-------- ENTRIES PROVIDED

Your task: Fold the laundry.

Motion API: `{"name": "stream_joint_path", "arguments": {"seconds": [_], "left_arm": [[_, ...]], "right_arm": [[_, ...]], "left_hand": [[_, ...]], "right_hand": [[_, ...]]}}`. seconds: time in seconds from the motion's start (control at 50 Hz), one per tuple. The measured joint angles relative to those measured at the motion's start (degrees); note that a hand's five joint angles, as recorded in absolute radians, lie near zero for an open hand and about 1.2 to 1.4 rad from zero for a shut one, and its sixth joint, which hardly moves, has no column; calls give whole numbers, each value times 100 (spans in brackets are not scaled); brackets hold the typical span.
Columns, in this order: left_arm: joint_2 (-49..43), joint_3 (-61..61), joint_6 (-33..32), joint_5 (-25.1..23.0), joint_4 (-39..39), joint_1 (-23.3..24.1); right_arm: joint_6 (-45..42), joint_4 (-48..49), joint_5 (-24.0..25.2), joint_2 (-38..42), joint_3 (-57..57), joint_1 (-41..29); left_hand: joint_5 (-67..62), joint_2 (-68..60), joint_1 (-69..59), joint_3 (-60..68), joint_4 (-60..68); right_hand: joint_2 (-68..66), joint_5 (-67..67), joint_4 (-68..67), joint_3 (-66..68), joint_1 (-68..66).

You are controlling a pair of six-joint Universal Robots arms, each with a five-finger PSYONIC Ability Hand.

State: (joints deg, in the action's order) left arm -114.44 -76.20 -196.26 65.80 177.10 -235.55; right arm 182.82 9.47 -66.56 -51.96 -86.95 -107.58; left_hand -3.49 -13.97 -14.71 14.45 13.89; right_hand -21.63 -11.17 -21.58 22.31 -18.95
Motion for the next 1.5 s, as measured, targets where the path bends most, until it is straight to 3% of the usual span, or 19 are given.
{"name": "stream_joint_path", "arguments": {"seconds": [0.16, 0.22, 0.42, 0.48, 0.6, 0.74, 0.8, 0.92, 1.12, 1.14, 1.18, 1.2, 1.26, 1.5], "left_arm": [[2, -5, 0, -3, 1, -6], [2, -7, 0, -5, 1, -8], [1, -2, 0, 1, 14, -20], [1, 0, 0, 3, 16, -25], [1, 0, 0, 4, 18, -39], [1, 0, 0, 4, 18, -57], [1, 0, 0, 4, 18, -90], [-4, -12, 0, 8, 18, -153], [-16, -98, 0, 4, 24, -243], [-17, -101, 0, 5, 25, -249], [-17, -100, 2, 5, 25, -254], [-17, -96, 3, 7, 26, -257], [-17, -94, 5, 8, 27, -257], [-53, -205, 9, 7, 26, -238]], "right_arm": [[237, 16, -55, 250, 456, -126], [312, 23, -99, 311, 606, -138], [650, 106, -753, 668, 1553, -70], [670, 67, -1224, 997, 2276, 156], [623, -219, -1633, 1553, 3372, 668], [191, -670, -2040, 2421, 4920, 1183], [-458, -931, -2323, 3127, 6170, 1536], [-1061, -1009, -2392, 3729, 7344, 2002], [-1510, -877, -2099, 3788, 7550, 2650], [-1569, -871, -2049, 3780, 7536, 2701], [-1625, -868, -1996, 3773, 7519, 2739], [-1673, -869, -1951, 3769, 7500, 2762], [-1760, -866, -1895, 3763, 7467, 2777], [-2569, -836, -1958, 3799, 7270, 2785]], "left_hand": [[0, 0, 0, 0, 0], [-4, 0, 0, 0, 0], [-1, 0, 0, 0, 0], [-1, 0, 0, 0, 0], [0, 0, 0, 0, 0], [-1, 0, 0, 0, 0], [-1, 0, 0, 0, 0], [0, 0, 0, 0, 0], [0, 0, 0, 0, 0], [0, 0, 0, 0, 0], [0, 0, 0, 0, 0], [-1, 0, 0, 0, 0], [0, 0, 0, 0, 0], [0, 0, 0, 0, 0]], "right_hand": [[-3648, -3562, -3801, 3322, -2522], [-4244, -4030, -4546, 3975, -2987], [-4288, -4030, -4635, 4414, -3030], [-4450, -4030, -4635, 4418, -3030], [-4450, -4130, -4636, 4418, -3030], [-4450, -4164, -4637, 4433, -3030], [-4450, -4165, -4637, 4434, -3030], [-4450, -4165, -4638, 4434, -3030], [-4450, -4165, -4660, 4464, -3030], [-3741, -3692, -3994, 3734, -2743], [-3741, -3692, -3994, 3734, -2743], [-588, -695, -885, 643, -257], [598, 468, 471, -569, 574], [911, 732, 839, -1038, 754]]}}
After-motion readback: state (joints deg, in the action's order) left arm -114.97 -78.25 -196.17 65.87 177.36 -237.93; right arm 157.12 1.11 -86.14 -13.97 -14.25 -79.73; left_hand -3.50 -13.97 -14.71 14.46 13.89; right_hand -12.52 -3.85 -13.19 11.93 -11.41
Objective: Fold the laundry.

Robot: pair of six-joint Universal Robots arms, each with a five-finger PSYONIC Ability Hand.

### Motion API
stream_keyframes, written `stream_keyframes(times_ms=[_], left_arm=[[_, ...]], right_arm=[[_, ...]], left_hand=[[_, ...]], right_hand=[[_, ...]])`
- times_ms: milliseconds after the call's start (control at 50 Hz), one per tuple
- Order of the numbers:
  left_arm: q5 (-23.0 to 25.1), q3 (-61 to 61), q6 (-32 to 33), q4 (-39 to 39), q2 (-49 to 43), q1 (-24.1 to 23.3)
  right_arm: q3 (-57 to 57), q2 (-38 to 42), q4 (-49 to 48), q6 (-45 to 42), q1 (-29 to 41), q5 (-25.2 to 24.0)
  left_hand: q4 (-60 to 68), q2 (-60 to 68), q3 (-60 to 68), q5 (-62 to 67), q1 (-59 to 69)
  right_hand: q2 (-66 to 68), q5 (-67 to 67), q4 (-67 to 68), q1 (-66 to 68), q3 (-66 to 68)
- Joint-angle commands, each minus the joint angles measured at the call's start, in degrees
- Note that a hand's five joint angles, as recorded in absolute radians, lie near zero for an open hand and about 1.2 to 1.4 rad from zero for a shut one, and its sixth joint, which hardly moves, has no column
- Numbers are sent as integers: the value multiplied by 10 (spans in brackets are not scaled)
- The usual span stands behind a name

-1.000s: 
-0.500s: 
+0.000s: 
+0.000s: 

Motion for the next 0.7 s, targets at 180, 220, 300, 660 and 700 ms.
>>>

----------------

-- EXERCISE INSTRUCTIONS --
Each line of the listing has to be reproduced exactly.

-- FINAL ANSWER --
Your task: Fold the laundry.

Motion API: `{"name": "stream_joint_path", "arguments": {"seconds": [_], "left_arm": [[_, ...]], "right_arm": [[_, ...]], "left_hand": [[_, ...]], "right_hand": [[_, ...]]}}`. seconds: time in seconds from the motion's start (control at 50 Hz), one per tuple. The measured joint angles relative to those measured at the motion's start (degrees); note that a hand's five joint angles, as recorded in absolute radians, lie near zero for an open hand and about 1.2 to 1.4 rad from zero for a shut one, and its sixth joint, which hardly moves, has no column; calls give whole numbers, each value times 100 (spans in brackets are not scaled); brackets hold the typical span.
Columns, in this order: left_arm: joint_2 (-49..43), joint_3 (-61..61), joint_6 (-33..32), joint_5 (-25.1..23.0), joint_4 (-39..39), joint_1 (-23.3..24.1); right_arm: joint_6 (-45..42), joint_4 (-48..49), joint_5 (-24.0..25.2), joint_2 (-38..42), joint_3 (-57..57), joint_1 (-41..29); left_hand: joint_5 (-67..62), joint_2 (-68..60), joint_1 (-69..59), joint_3 (-60..68), joint_4 (-60..68); right_hand: joint_2 (-68..66), joint_5 (-67..67), joint_4 (-68..67), joint_3 (-66..68), joint_1 (-68..66).

You are controlling a pair of six-joint Universal Robots arms, each with a five-finger PSYONIC Ability Hand.

State: (joints deg, in the action's order) left arm -114.44 -76.20 -196.26 65.80 177.10 -235.55; right arm 182.82 9.47 -66.56 -51.96 -86.95 -107.58; left_hand -3.49 -13.97 -14.71 14.45 13.89; right_hand -21.63 -11.17 -21.58 22.31 -18.95
Motion for the next 1.5 s, as measured, targets where the path bends most, until it is straight to 3% of the usual span, or 19 are given.
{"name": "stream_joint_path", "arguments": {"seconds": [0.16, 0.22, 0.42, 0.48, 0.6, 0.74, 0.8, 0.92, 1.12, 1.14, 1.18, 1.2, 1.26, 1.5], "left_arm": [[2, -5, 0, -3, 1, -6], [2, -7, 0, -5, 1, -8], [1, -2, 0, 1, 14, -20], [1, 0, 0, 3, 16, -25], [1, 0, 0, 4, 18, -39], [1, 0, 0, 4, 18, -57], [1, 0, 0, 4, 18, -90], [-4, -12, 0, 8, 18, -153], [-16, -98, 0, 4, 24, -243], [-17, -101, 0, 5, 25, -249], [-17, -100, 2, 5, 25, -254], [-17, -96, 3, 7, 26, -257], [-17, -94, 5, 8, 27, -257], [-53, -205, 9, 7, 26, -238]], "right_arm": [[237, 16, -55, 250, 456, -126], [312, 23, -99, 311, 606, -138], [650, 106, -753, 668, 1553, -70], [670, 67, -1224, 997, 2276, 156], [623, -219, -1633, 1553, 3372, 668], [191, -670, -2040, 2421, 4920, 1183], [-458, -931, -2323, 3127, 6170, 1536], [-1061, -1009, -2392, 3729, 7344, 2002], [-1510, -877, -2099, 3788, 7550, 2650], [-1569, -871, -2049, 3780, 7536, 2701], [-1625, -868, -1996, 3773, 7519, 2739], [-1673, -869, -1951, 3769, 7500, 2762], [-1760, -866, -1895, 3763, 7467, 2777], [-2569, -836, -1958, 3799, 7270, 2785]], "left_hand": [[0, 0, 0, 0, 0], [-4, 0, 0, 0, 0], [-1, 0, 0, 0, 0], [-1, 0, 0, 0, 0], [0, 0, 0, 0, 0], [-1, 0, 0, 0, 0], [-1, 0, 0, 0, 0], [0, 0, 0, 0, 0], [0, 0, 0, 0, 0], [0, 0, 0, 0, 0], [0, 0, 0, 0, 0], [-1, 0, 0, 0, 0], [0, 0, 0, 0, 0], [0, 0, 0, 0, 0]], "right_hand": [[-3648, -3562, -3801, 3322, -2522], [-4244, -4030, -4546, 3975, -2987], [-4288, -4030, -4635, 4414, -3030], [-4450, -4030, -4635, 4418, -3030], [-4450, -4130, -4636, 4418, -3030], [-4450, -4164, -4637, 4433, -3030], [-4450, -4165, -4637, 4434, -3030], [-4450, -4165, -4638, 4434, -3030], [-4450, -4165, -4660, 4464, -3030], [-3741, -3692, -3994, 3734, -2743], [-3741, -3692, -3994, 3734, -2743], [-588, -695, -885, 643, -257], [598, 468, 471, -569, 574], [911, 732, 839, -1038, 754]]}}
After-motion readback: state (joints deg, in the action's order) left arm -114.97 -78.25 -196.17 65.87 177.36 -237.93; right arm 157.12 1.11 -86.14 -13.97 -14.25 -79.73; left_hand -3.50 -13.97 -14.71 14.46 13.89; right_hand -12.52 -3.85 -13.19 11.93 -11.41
Objective: Fold the laundry.

Robot: pair of six-joint Universal Robots arms, each with a five-finger PSYONIC Ability Hand.

### Motion API
stream_keyframes, written `stream_keyframes(times_ms=[_], left_arm=[[_, ...]], right_arm=[[_, ...]], left_hand=[[_, ...]], right_hand=[[_, ...]])`
- times_ms: milliseconds after the call's start (control at 50 Hz), one per tuple
- Order of the numbers:
  left_arm: q5 (-23.0 to 25.1), q3 (-61 to 61), q6 (-32 to 33), q4 (-39 to 39), q2 (-49 to 43), q1 (-24.1 to 23.3)
  right_arm: q3 (-57 to 57), q2 (-38 to 42), q4 (-49 to 48), q6 (-45 to 42), q1 (-29 to 41), q5 (-25.2 to 24.0)
  left_hand: q4 (-60 to 68), q2 (-60 to 68), q3 (-60 to 68), q5 (-62 to 67), q1 (-59 to 69)
  right_hand: q2 (-66 to 68), q5 (-67 to 67), q4 (-67 to 68), q1 (-66 to 68), q3 (-66 to 68)
- Joint-angle commands, each minus the joint angles measured at the call's start, in degrees
- Note that a hand's five joint angles, as recorded in absolute radians, lie near zero for an open hand and about 1.2 to 1.4 rad from zero for a shut one, and its sixth joint, which hardly moves, has no column
- Numbers are sent as integers: the value multiplied by 10 (spans in brackets are not scaled)
- The usual span stands behind a name

-1.000s: 
-0.500s: 
+0.000s: 
+0.000s: 

Motion for the next 0.7 s, targets at 180, 220, 300, 660 and 700 ms.
>>>

This output requires nothing further.